バルセロナ建築漫遊記・未来へ

バルセロナから未来への気ままな発信です。
バルセロナの街頭での熱い建築文化遺産保存抗議デモ初体験
今日11月1日はスペインは全聖人(todo los Santos)の休日

時代のせいか今年は特に墓参りする人が多く、お昼のニュースによると不況の中でも花がよく売れたようだ。
この日一日でお花屋さんの年間売り上げの20%にもなるという。
la ultima casa(最後の家=お墓)の関心が高まって、バルセロナの墓地でのクラシックミニコンサートなど人間の死を前向きに捉えようとするようになってきた。



今年の2つ目の夏の出来事をこのプログで紹介しようと思う。

ここはAv. Tibidabo駅上がった所にあるJ.F.Kenedy広場。
ここが先回紹介したTibidabo山への玄関となり、レトロな市電の発着駅となっている。
屋外カフェテラス、バーゴラ、舗装タイル、街灯でお洒落モダンにデザインされている。
正面のカラフルなモザイクタイルが貼られた円筒形の上に冠を被ったモデルニスモの建物が今回保存運動の対象になっている”LA ROTONDA"。
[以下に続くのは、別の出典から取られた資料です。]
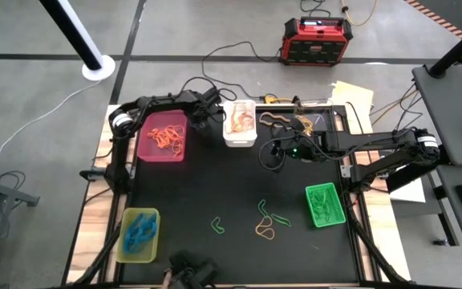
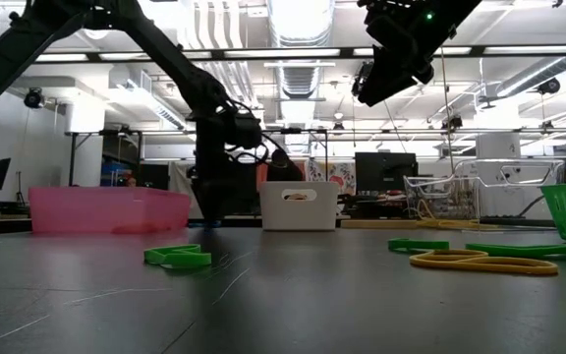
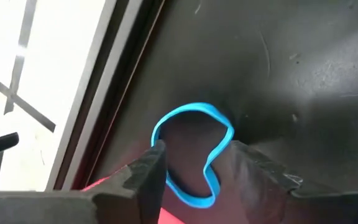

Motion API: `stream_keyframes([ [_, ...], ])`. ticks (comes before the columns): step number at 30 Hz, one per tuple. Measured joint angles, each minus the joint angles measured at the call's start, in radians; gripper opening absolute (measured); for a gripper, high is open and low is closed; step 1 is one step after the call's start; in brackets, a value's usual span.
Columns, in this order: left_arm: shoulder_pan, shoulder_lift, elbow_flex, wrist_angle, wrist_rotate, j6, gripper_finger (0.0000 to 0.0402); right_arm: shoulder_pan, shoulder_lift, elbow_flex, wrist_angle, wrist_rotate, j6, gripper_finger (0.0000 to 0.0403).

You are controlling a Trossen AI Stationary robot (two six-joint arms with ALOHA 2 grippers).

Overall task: Sort rubber bands into baskets
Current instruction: Put the blue rubber band into the yellow bin

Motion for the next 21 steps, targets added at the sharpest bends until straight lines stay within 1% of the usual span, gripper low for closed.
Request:
stream_keyframes([
  [5,0.003,0.023,0.001,0.006,0.001,0.006,0.016,0.0,0.0,0.0,0.0,0.0,0.0,0.0157],
  [10,0.003,0.03,0.003,0.004,0.004,0.009,0.0148,0.0,0.0,0.0,0.0,0.0,0.0,0.0157],
  [12,0.003,0.031,0.003,0.004,0.006,0.02,0.0131,0.0,0.0,0.0,0.0,0.0,0.0,0.0157],
  [14,0.003,0.031,0.003,0.003,0.013,0.027,0.0104,0.0,0.0,0.0,0.0,0.0,0.0,0.0157],
  [18,0.002,0.033,0.002,0.001,0.027,0.028,0.0024,0.0,0.0,0.0,0.0,0.0,0.0,0.0157],
  [19,0.002,0.033,0.001,0.0,0.031,0.026,0.0013,0.0,0.0,0.0,0.0,0.0,0.0,0.0157],
  [21,0.002,0.033,0.001,0.0,0.033,0.025,0.0009,0.0,0.0,0.0,0.0,0.0,0.0,0.0157],
])
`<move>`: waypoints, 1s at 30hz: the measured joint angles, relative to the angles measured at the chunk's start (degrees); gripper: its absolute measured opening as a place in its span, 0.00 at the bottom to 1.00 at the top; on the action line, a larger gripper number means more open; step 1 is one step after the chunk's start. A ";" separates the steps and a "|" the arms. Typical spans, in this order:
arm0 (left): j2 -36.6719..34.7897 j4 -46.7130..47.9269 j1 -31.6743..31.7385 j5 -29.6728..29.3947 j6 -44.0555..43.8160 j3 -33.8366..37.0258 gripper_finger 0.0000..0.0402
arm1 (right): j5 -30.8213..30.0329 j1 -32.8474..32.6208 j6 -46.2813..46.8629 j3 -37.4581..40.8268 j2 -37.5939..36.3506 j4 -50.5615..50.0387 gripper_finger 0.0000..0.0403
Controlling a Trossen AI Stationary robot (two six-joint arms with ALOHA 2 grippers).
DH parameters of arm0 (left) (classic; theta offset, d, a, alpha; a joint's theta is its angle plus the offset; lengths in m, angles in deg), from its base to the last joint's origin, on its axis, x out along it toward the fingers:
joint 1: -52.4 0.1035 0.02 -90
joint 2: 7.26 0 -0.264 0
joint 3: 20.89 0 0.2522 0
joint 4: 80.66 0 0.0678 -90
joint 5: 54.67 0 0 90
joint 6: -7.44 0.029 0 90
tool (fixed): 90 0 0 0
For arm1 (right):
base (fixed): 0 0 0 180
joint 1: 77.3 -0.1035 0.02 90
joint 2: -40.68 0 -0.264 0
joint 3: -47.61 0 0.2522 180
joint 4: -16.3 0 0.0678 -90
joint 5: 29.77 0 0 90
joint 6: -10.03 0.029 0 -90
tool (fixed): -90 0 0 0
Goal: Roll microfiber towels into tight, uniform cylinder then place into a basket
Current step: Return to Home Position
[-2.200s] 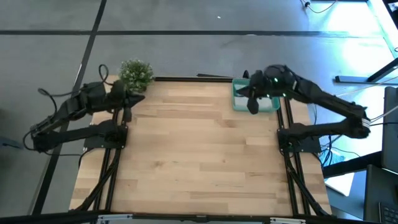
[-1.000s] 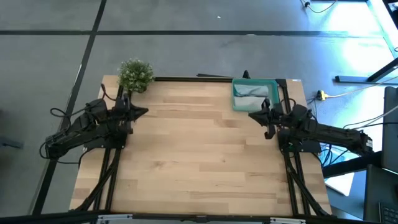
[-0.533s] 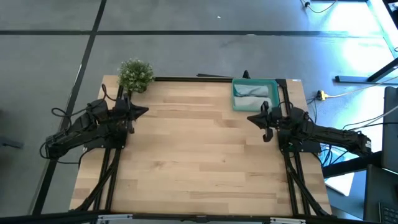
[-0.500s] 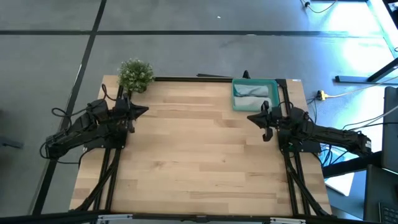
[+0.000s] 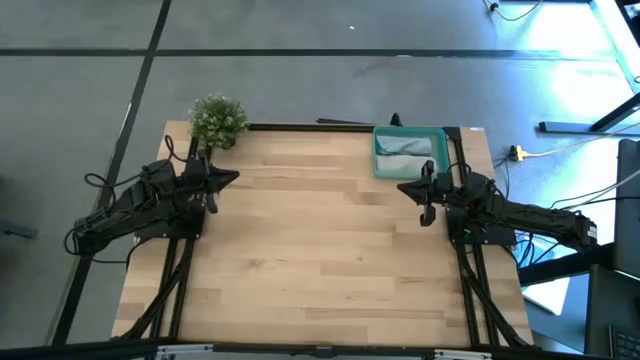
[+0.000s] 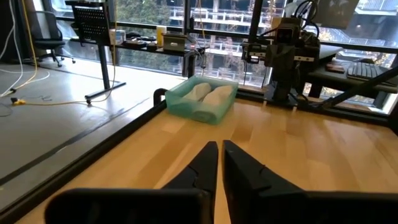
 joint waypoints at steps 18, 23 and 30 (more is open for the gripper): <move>0.01 -0.02 -0.02 -0.07 0.13 0.00 0.04 | -0.04 0.00 -0.05 0.00 -14.40 -5.49 0.05; 0.00 -0.09 0.00 -0.11 0.15 0.00 0.07 | -0.02 0.02 -0.05 -0.04 -13.91 -2.87 0.05; 0.02 -0.20 0.00 -0.09 0.15 0.00 0.07 | -0.04 0.02 -0.05 -0.02 -13.68 -3.48 0.05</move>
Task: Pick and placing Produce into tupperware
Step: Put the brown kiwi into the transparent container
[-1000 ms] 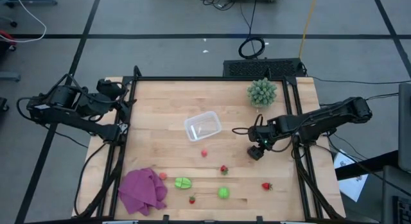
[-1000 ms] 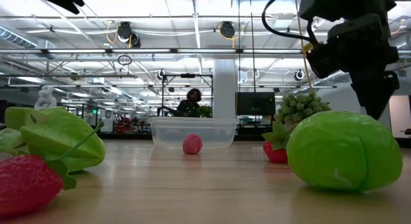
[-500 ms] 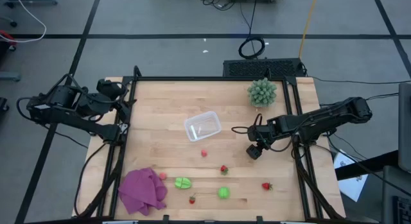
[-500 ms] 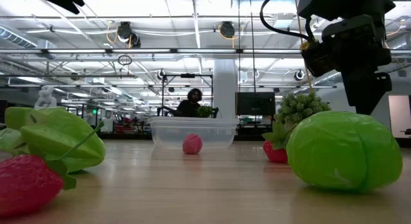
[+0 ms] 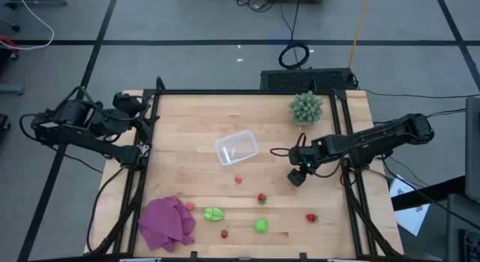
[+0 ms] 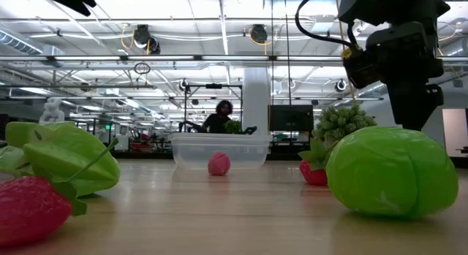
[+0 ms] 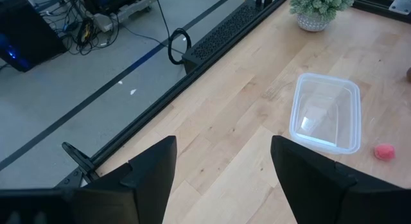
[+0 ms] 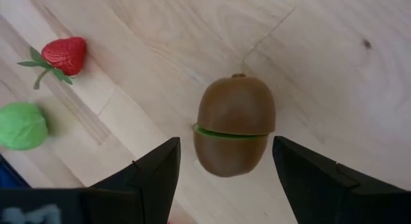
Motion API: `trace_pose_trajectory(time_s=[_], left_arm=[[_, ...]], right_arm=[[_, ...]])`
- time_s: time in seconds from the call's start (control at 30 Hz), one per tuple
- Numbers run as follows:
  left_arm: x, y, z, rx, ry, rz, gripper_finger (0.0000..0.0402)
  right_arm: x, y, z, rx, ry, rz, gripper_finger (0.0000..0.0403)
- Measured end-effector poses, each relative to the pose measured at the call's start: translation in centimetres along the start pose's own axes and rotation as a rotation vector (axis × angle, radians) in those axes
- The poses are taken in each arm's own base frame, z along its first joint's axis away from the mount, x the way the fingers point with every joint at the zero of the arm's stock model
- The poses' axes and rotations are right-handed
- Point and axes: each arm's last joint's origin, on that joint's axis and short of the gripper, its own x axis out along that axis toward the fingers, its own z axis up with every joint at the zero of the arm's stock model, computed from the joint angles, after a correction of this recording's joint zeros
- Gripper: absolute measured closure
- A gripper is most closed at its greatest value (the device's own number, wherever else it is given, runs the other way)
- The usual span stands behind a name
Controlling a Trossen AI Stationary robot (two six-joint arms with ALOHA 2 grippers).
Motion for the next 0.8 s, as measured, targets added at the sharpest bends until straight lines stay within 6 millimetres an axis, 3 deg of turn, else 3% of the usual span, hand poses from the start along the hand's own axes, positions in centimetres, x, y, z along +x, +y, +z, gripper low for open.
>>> trace_pose_trajectory(time_s=[0.53,0.8], left_arm=[[0.0,0.0,0.0,0.0,0.0,0.0,0.0144],[0.0,0.0,0.0,-0.001,0.0,0.0,0.0144]], right_arm=[[2.4,-1.3,-0.4,-0.009,-0.04,0.067,0.0163],[2.7,-1.5,-0.4,-0.014,-0.042,0.074,0.0163]])
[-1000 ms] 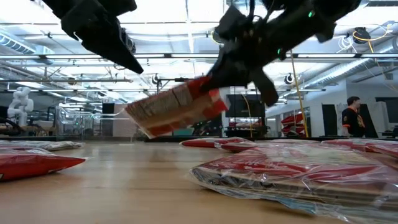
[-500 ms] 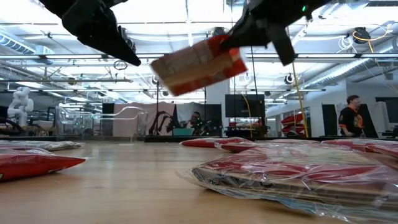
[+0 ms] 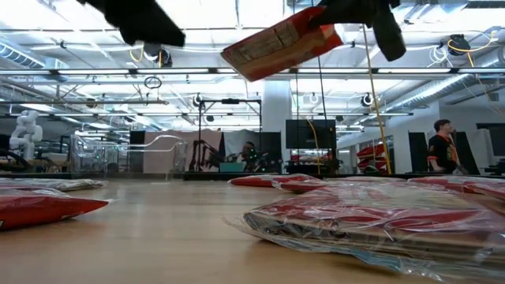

バルセロナの市の文化財保護リストに載っていて、元バルサ会長のニェネス氏経営のバルセロナのデベロッパー不動産会社によって現在、大規模改築プロジェクトが進行中である。その改築計画が角のファサード部分だけを残すという、改築というよりは新築に近いので(下の模型写真参照)、建築全体保存を求めるNPO法人組織”LA LOTONDA友の会”がそのプロジェクトの反対運動を展開している。

7月のバカンスシーズンに入ってしばらくした7月16日、この時期を狙って無許可で建物解体工事が始まった。
その強引な文化財破壊から守る為に、5日後の21日に緊急反対集会がこのJ.F.Kenedy広場で行われることになったのである。

当日はバカンス真っ最中にもかかわらず、たくさんの市民が集まった。
我々SOS.MONUMENTSのメンバーにもメールで招集がかかり参加することになった。





主催者が用意した大改築プロジェクト反対のカタラン語によるプラカード。




SOS.MONUMENTS の呼びかけに応じ続々と応援に集まってきたメンバー。



プラカードを掲げる保存運動に賛同する地元住民。



保存運動に賛同しIDカードを提示して署名するたくさんのバルセロナ市民たち。



カタルーニャTV3にインタビューを受ける"LA ROTONDA" 保存運動の主要メンバー。

SOS.MONUMENTSの創始者サルバドール・タラゴ。
お手製の『salvem LA ROTONDA!(LA ROTONDA
を救え!)』のプラカードを持ち参加。
建築文化遺産保存に命を燃やしてきた。
特にこの日の先生は顔が生き生きしている。

この保存運動のカタラン語のスローガンを教えてくれる。
1.No volem aquest nyap, salvem la Rotonda
(こんな不出来なプロジェクトいらない、 la Rtondaを救え!)

2.Salvem la Rotonda de l'especulacio
 (投機対象のla Rotondaを救え!)

3.Nuñez dimini, respecta el patrimoni
(ニュネスは悪魔だ、文化財を尊重しろ!)

とこのスローガンをシュプレヒコール用に抑揚を付けて叫ぶのである。







幹線道路を遮断し、横断幕を掲げ気勢を上げるモデルニスモ建築保存運動のデモ。



モデルニスモ建築の華”LA ROTONDA"の保存のマニフェストを読み上げるサルバドール・タラゴUPC建築学部教授とバルセロナ大学の美術史教授等。

この日、夢中になって自然とカタラン語のシュプレヒコールを叫んでモデルニスモ建築保存を訴えている自分がいた。
デモの後、地元のテレビ局からの取材を受け、この建築の重要性を説明した。
なぜか地元住民のカタラン人と混じって日本人が参加していたのが珍しかったのだろう。

バルセロナの街頭での熱い建築文化遺産保存抗議デモ初体験であったのです。
人がたくさん集まって何かするということは興奮するものなのですね。
それが世の中を変えていくということを実感しました。

このデモから間もなくしてニュネス氏は公文書偽造容疑で逮捕された。
バルセロナの住民、市民パワーは偉大なり。

この夏のバルセロナでの建築文化遺産保存運動実践の記録である。
日本の建築の偉い先生方もバルセロナの文化財保存運動スタイルを見習ったらどうでしょう。